In case of electrical failure, the sub has some ballast weights it would drop which would make it float to the top.
It could be somewhere in the ocean on or near the surface, which I think would be really hard to see because it was a dumb idea to paint it white and blue. This case it's only a matter of time before they run out of air vs someone finding it and seeing it in the vast ocean.
It could have gotten stuck in the titanic wreckage on a cable or something on the sea bed..worst outcome since they dont have another sub to go that deep and even navy subs don't go that far down.
Or it had some sort of electrical failure, floated up again as a safety measure but reached neutral buoyancy and is not at the surface but floating somewhere in the middle of the ocean, also horrible outcome as it would be extremely hard to find.

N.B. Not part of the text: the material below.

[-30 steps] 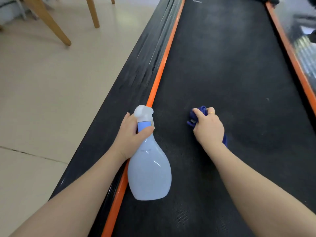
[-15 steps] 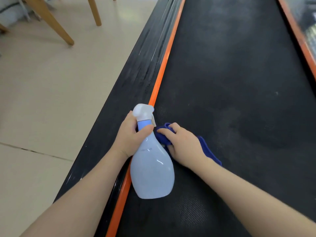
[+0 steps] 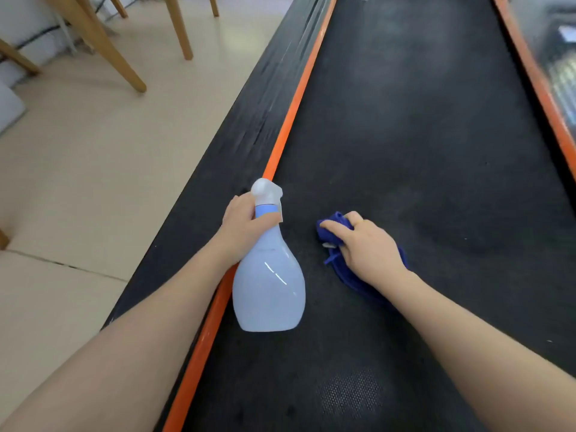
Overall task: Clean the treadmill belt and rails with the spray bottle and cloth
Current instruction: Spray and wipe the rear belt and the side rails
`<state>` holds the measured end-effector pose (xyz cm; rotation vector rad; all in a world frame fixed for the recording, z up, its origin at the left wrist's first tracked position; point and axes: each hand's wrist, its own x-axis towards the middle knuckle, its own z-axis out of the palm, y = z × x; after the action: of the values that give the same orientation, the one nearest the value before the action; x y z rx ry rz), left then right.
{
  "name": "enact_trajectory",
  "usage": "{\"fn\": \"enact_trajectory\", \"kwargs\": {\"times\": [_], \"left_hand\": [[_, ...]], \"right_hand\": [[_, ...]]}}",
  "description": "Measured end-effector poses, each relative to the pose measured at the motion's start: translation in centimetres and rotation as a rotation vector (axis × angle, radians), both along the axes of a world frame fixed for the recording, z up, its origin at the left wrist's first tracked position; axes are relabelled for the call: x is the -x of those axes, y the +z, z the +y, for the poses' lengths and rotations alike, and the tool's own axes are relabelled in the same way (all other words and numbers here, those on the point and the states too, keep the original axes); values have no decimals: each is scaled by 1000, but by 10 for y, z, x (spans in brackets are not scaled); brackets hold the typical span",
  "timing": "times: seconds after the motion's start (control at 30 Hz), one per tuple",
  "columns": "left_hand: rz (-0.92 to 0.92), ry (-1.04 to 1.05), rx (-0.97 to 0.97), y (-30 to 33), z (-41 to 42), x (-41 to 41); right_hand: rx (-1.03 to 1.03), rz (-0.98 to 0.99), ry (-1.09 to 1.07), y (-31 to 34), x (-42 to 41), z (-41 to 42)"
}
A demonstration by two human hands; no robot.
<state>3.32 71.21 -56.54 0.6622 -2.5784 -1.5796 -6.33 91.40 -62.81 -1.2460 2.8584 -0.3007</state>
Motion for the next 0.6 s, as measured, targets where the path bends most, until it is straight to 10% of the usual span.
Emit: {"fn": "enact_trajectory", "kwargs": {"times": [0.13, 0.37, 0.6], "left_hand": [[-69, 22, -84, 14, 31, -5], [-102, -66, 116, 37, 89, 5], [-139, -152, 136, 44, 114, 0]], "right_hand": [[-57, 95, -511, 6, 75, 30], [84, 17, 128, -6, -3, 69], [20, -142, -346, 14, 41, 68]]}}
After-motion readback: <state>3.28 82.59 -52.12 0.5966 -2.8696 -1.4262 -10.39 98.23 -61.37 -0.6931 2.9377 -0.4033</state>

It sounds morbid but best case scenario would be the port hole glass which had reports of not even being manufactured to be in water greater than 1300 meters, had a failure since it has been in 3 other dives and wear and tear took place..and because of the pressure the sub imploded..which would mean passengers died before they even knew what was happening.
I dunno but if I'm a millionaire and I pay $250k to go on this expedition, and you show me this vessel upon arriving, that's controlled with a PC controller from 1998 or whatever, I'm turning around and going back to my millionaire lifestyle, no fuss.